U.S. companies have been manufacturing goods and sourcing parts from China and other nations for decades.
Although the coronavirus pandemic made clear just how fragile those massive supply chains can be, the potential for severe disruption alone apparently isn’t enough to persuade companies to return stateside on their own. So some government officials are hoping some cash will do the trick instead.
Reuters, citing discussions with White House officials, members of Congress and industry observers, reports that policymakers are considering several measures designed to get essential companies in the defense and medical sectors to move their supply chains to the U.S.
One floated by a pair of Trump administration officials would establish a “reshoring fund” of $25 billion that could be distributed to — and administered by — states’ economic development agencies.
Proponents say the initiative, or something similar, is needed to ensure the nation’s necessities don’t rely on operations located far overseas and under potentially adversarial governments.

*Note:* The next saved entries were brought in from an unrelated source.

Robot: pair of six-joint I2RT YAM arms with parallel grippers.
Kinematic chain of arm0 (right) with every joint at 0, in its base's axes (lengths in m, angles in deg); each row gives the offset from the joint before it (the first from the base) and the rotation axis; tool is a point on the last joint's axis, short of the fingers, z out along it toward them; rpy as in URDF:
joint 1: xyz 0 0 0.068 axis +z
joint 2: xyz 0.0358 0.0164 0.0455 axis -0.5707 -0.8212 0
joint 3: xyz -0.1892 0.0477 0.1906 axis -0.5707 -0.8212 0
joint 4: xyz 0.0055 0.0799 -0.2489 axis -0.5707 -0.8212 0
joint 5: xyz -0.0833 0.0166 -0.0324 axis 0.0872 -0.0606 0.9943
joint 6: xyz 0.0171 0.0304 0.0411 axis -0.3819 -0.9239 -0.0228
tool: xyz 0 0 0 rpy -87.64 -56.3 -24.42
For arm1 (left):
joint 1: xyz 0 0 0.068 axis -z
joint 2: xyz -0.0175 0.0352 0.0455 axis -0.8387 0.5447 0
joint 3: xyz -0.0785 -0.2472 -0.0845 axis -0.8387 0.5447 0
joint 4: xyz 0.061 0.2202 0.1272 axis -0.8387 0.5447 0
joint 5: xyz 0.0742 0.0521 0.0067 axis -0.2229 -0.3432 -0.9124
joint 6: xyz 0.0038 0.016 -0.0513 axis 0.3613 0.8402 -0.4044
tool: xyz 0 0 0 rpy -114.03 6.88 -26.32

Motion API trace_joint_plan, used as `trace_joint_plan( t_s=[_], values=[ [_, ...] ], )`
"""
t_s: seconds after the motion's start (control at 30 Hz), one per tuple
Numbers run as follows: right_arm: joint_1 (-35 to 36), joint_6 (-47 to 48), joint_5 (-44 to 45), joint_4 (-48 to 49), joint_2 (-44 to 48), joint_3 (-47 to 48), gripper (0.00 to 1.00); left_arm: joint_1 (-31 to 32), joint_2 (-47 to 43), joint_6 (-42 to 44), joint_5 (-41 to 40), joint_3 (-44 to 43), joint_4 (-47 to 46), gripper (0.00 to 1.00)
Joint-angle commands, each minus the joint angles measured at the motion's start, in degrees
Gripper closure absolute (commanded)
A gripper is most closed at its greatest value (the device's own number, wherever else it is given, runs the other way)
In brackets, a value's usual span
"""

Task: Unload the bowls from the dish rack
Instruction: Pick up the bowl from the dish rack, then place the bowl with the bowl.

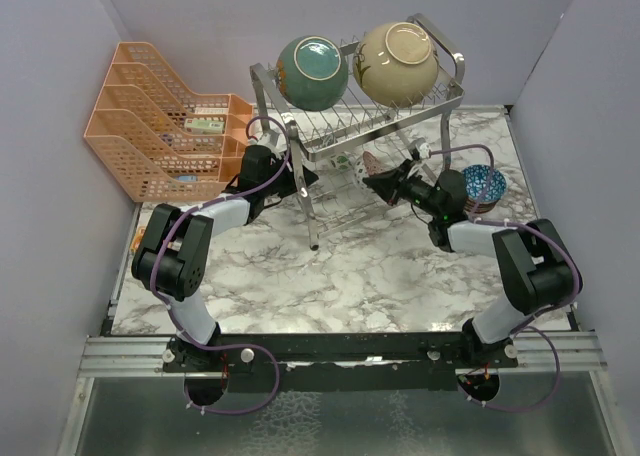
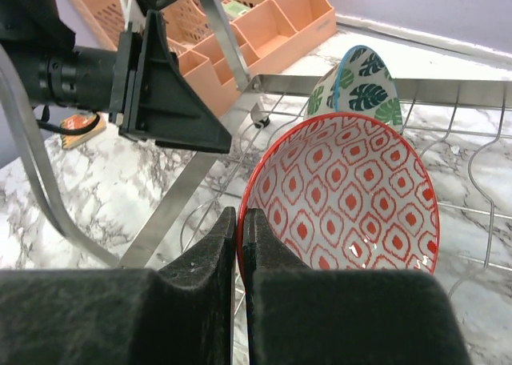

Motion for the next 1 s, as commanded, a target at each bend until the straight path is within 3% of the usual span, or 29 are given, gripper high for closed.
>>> trace_joint_plan(
  t_s=[0.0, 0.13, 0.27, 0.53, 0.7, 0.97],
  values=[
    [0.43, 2.91, -0.57, -0.5, 6.56, -2.54, 0.99, -0.39, 0.83, 1.48, 0.71, 0.87, 3.12, 0.42],
    [0.43, 4.75, 0.21, -5.15, 13.13, -6.27, 0.99, -0.4, 0.94, 1.42, 1.03, 1.22, 2.66, 0.42],
    [0.43, 9.52, 3.26, -17.89, 22.0, -7.55, 0.99, -0.52, 0.94, 2.02, 1.27, 1.37, 2.68, 0.42],
    [0.43, 12.75, 22.33, -44.72, 38.11, -4.52, 0.99, -0.95, 0.67, 3.22, 0.44, 2.66, 2.74, 0.42],
    [0.43, 12.48, 36.2, -59.2, 38.0, 3.23, 0.99, -0.98, 0.5, 2.64, 0.93, 3.41, 1.59, 0.42],
    [0.43, 15.52, 50.81, -66.82, 33.65, 10.35, 0.99, -0.94, 0.4, 2.76, 1.41, 3.57, 1.25, 0.42]
  ],
)
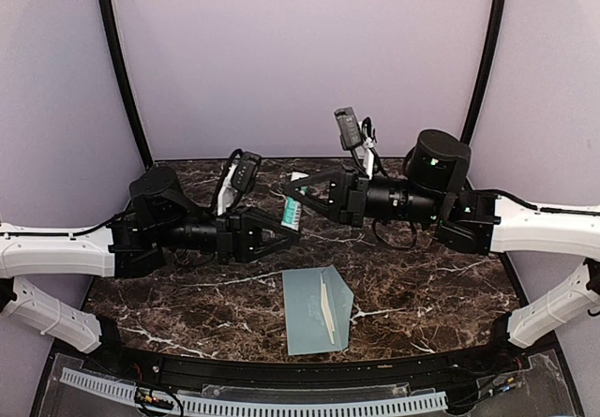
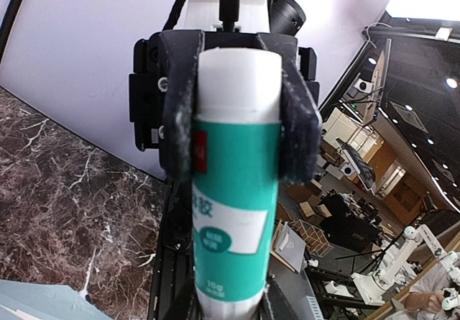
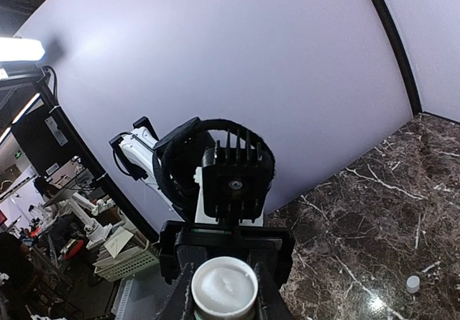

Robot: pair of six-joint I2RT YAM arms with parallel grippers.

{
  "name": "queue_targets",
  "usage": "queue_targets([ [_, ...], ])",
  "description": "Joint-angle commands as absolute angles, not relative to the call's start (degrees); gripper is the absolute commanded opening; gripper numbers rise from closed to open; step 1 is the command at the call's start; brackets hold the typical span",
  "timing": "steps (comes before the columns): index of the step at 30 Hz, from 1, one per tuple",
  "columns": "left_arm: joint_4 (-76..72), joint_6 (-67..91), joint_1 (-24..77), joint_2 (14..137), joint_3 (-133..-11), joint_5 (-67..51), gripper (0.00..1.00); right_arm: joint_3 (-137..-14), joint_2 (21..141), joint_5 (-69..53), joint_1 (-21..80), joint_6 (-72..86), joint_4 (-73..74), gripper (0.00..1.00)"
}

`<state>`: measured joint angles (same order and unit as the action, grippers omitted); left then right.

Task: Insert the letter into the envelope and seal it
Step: Unscrew the solid glue.

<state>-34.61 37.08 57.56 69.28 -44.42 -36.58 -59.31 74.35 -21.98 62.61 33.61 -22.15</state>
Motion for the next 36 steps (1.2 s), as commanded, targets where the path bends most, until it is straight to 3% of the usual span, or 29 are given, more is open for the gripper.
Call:
queue_targets([
  [1, -33.0, 35.7, 57.8, 67.9, -44.8, -31.4, 0.10, -60.3, 74.1, -17.2, 62.9, 31.4, -18.9, 0.00],
  [8, -31.9, 35.9, 57.8, 66.7, -44.2, -25.5, 0.10, -62.9, 76.3, -7.8, 64.7, 28.0, -11.7, 0.00],
  [21, -21.2, 33.4, 57.7, 65.0, -45.5, -10.6, 0.09, -75.6, 87.2, 23.4, 71.3, 28.1, 6.8, 0.00],
  [30, -20.9, 33.5, 57.8, 65.1, -45.7, -8.8, 0.09, -80.1, 91.9, 28.9, 73.2, 31.2, 10.5, 0.00],
  [32, -21.4, 33.4, 57.8, 64.7, -45.2, -9.4, 0.12, -79.6, 91.3, 28.5, 73.2, 31.5, 10.0, 0.00],
  [34, -22.9, 33.5, 57.7, 63.2, -44.1, -11.1, 0.21, -78.3, 89.5, 27.4, 72.9, 31.6, 8.4, 0.02],
  [36, -25.4, 33.9, 57.7, 61.3, -42.4, -12.8, 0.37, -75.5, 86.8, 22.4, 72.0, 30.6, 4.1, 0.04],
])
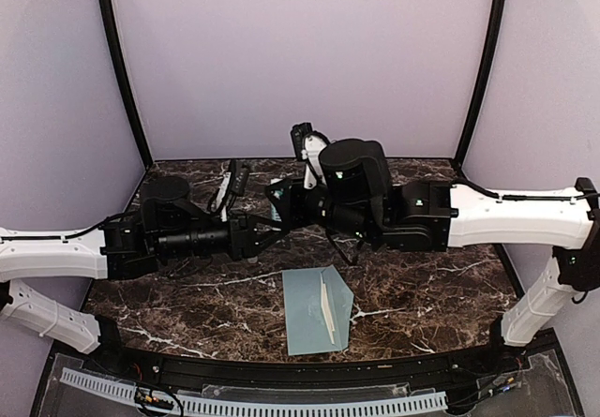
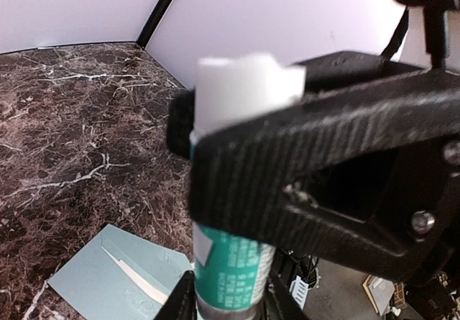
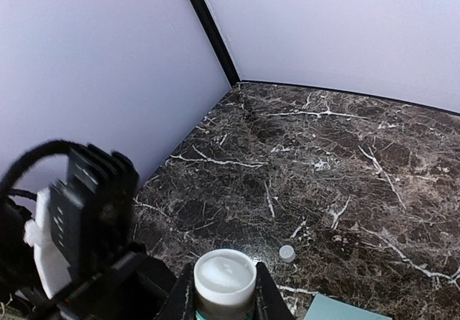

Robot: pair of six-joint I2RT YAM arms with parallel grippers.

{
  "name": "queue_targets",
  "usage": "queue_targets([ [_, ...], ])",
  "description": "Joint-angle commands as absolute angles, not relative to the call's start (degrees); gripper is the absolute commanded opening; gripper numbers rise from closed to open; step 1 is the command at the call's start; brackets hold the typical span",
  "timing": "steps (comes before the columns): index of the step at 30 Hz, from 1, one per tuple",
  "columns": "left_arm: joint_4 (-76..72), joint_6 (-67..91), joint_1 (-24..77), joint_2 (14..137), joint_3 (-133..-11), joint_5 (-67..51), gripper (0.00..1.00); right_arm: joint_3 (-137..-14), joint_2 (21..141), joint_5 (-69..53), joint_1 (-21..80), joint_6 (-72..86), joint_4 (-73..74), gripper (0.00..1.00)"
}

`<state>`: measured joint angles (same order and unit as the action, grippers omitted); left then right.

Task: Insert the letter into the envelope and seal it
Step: Unscrew the solid glue.

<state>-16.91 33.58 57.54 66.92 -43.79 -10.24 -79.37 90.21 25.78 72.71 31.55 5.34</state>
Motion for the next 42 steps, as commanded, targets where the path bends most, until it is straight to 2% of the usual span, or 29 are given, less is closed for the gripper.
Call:
queue_targets([
  [1, -26.9, 34.1, 57.7, 60.6, -41.9, -13.5, 0.47, -73.6, 85.1, 19.1, 71.3, 30.6, 1.5, 0.05],
  [5, -27.6, 34.6, 57.6, 58.4, -41.3, -19.6, 0.68, -66.1, 78.9, 5.1, 67.1, 31.9, -8.7, 0.08],
  [7, -26.8, 35.0, 57.6, 58.6, -42.2, -23.1, 0.72, -64.1, 76.8, -1.6, 65.4, 32.2, -11.7, 0.07],
  [12, -25.6, 35.8, 57.6, 62.2, -44.3, -30.8, 0.74, -60.5, 73.4, -12.4, 63.4, 33.6, -19.1, 0.07],
  [17, -32.7, 38.1, 57.7, 66.2, -45.6, -37.4, 0.74, -58.7, 73.0, -20.6, 63.1, 35.4, -26.9, 0.07],
  [22, -38.5, 40.0, 57.7, 68.4, -46.3, -41.0, 0.70, -58.5, 74.2, -25.9, 63.2, 37.2, -32.2, 0.07],
  [29, -44.4, 42.8, 57.8, 68.7, -44.5, -42.4, 0.57, -58.5, 74.8, -25.6, 63.1, 37.5, -32.4, 0.06],
  [34, -45.7, 43.2, 57.9, 68.7, -44.3, -42.4, 0.55, -58.5, 75.1, -25.5, 63.2, 37.7, -32.4, 0.06],
  [42, -46.3, 43.5, 57.9, 70.3, -44.8, -43.6, 0.32, -58.0, 74.9, -23.7, 63.2, 37.4, -31.8, 0.05],
])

But the measure is fraught with potential headaches beyond its significant price tag.
For one, even though one official ruled out direct subsidies to companies, critics say it likely still violates World Trade Organization rules.
For another, subsidizing businesses is a political landmine in and of itself — and this money could be headed to companies that, in some cases, laid off U.S. workers to chase lower labor costs an ocean away.
No members of Congress have signed onto the proposal, according to Reuters, and some are looking at other options, including regulations on medical supply chains, raising taxes on companies’ income from China, or funding takeovers of vulnerable companies considered vital to national security.
Some lawmakers are hopeful that their reshoring efforts will be included in a must-pass annual defense spending bill.